*ASSIGNMENT:*
Copy each line exactly, starting with the one that contains "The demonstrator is" and stopping after the last line of the material below, with nothing else.

*** RECORDED INFORMATION Section Begins ***

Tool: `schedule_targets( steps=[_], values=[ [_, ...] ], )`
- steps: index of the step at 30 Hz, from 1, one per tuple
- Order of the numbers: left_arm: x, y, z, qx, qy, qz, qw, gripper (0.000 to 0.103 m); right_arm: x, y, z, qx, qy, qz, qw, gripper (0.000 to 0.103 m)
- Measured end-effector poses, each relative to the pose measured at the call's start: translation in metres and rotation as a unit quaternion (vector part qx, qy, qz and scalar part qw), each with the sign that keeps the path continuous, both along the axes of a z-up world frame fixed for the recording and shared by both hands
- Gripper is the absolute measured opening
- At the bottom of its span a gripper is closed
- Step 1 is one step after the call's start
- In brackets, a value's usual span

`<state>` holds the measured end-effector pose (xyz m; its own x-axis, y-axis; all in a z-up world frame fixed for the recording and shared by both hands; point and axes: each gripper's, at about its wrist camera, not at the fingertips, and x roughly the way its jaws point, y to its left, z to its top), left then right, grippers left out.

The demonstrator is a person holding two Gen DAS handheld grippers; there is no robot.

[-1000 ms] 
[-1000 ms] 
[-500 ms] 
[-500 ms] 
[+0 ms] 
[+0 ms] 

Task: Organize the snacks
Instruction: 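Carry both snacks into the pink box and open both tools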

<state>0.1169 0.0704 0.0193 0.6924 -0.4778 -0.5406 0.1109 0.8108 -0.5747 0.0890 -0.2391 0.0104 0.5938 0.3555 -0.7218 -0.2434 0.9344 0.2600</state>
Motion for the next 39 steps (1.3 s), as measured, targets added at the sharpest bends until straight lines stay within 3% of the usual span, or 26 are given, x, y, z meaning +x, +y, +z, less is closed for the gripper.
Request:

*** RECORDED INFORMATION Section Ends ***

*RESPONSE TO THE TASK:*
The demonstrator is a person holding two Gen DAS handheld grippers; there is no robot.

[-1000 ms] 
[-1000 ms] 
[-500 ms] 
[-500 ms] 
[+0 ms] 
[+0 ms] 

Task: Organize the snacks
Instruction: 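Carry both snacks into the pink box and open both tools
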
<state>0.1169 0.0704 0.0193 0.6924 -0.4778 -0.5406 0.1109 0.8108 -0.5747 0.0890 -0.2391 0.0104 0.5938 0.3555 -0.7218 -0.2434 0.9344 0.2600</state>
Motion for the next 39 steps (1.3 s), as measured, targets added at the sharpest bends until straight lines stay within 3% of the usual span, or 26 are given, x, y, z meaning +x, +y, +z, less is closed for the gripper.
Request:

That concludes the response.